Lebih lanjut, Yudi menceritakan, pada Selasa (16/2/2009) ayahnya dikembalikan ke tahanan Poltabes walaupun kesehatannya belum membaik. Pada Minggu (21/2/2009) korban kembali masuk RS dan dirawat di RSUP M Djamil Padang. Menurutnya, di RS M. Djamil korban dirawat masih dalam keadaan diborgol dan tanpa dijaga pihak kepolisian.

Kapoltabes Padang Komisaris Besar Priyo Mujihad dalam keterangan persnya di Mapoltabes Padang, Rabu (24/2/2009) membantah Safrudin mendapat kekerasan selama ditahan.

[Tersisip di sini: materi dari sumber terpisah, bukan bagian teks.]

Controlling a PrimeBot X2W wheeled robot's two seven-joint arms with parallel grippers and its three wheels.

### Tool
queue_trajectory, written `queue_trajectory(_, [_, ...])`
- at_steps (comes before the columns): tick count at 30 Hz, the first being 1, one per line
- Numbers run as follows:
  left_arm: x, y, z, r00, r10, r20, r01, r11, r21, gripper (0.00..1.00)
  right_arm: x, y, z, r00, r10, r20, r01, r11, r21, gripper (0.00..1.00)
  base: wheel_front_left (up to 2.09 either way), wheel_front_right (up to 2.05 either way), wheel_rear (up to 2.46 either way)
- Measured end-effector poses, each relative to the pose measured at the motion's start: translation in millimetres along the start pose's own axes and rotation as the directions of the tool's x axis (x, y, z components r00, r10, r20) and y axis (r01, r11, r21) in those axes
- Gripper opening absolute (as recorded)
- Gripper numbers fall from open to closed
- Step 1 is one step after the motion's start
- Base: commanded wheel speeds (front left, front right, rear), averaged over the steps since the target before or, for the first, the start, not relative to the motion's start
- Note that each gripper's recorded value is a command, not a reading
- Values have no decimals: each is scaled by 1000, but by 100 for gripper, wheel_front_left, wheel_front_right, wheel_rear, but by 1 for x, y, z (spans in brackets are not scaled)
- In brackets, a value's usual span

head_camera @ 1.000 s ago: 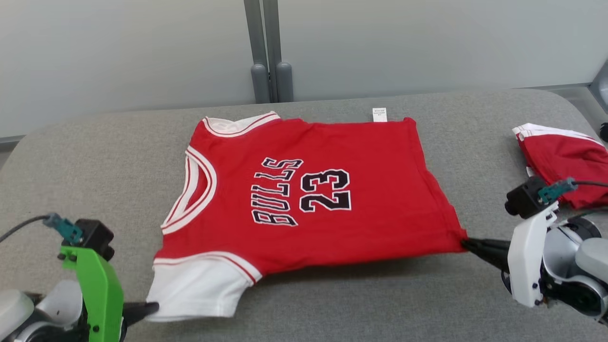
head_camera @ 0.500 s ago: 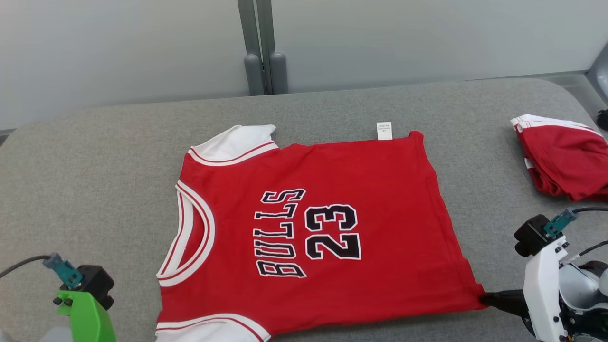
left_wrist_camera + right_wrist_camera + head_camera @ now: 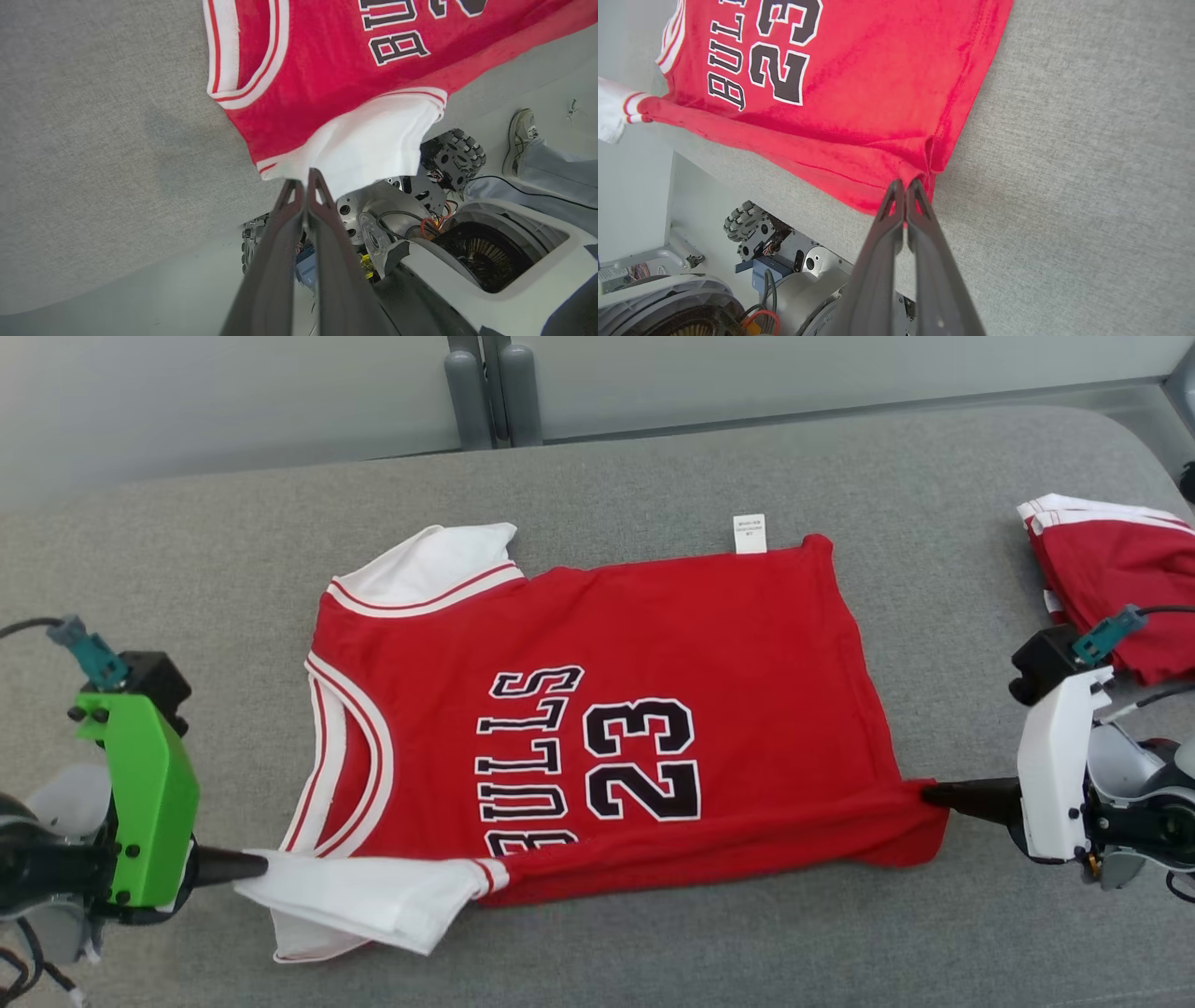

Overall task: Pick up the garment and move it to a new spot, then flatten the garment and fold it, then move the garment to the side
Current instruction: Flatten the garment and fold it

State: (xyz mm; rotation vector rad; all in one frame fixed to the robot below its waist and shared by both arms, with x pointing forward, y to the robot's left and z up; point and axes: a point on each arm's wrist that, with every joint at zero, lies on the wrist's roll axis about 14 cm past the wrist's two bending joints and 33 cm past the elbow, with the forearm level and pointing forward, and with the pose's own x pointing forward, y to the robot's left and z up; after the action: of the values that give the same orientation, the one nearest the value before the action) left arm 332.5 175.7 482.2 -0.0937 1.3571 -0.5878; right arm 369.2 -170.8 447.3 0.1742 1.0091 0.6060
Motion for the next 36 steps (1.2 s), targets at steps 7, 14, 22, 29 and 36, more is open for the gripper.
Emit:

"Tersangka meninggal karena sakit radang lambung. Setelah ditahan dia sempat sakit dan kami bawa ke rumah sakit Bayangkara dan setelah itu kembali dibawa ke tahanan Poltabes. Lima hari lalu dia kembali sakit dan dibawa ke rumah sakit M Djamil sampai meninggal di sana," ujarnya.

Ditanya soal Safruddin yang meninggal dalam keadaan tangan terborgol, Priyo mengatakan, polisi tidak mau ambil risiko karenaย  kasus judi, illegal logging dan narkoba menjadi atensi utama kepolisian. Safrudin ditahan polisi karena diduga menjual togel.